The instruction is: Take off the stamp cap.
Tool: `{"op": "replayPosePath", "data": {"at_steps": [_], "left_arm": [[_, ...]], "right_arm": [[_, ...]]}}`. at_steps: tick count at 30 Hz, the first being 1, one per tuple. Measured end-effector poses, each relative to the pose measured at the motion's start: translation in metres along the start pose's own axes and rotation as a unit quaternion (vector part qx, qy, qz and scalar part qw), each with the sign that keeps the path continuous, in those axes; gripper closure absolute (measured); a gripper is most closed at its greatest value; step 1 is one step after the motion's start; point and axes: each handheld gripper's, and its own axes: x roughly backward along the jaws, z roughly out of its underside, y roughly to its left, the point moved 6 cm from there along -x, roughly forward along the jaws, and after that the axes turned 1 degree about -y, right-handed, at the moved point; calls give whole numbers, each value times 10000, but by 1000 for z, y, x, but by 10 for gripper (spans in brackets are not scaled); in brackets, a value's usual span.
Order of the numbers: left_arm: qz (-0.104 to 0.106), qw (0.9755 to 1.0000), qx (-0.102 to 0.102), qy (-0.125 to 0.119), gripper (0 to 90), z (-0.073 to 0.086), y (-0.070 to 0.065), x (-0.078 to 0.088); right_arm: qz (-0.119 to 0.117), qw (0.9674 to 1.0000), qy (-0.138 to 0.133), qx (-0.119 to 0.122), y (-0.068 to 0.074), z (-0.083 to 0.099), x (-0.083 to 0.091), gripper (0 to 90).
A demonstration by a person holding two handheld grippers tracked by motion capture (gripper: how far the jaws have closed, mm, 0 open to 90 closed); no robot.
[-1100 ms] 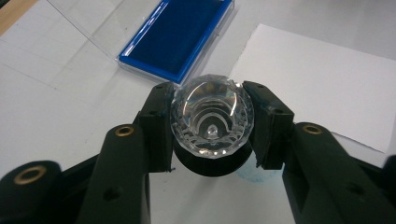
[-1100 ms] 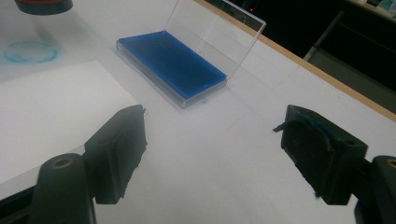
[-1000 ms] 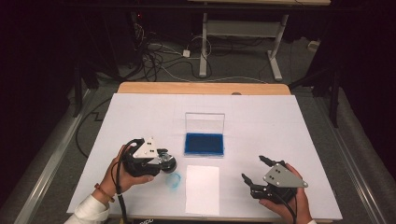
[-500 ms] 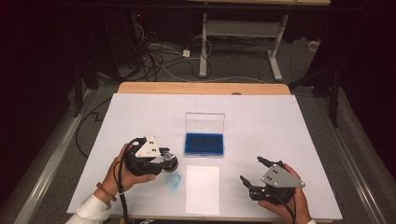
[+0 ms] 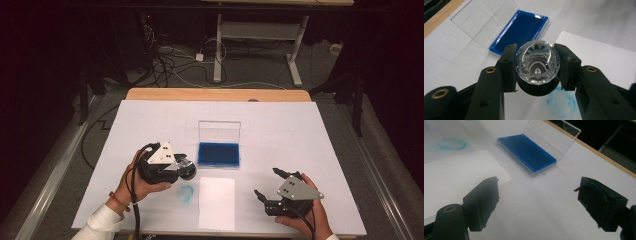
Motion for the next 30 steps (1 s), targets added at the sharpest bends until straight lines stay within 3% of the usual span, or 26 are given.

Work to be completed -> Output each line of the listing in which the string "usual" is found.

Answer area ->
Tool: `{"op": "replayPosePath", "data": {"at_steps": [_], "left_arm": [[_, ...]], "right_arm": [[_, ...]]}}`. at_steps: tick count at 30 Hz, the first being 1, one per tuple. Measured end-effector poses, each relative to the pose measured at the motion's start: translation in metres along the start pose's own axes and rotation as a unit quaternion (vector part qx, qy, qz and scalar part qw), each with the sign that keeps the path continuous, in those axes; gripper closure absolute (measured); a gripper is most closed at its greatest value; step 1 is one step after the motion's start; point and axes: each handheld gripper's, and its own axes: x roughly backward along the jaws, z roughly out of its underside, y roughly to its left, the point moved 6 cm from there along -x, roughly forward along the jaws, and after that the axes turned 1 degree about -y, right-handed, at the moved point; calls give whole numbers, each value times 10000, but by 1000 for z, y, x, but by 10 for gripper (spans in brackets are not scaled); in brackets, a value's usual span.
Motion for the next 30 steps (1 s), targets added at the sharpest bends until straight lines stay within 3% of the usual span, or 26 are given.

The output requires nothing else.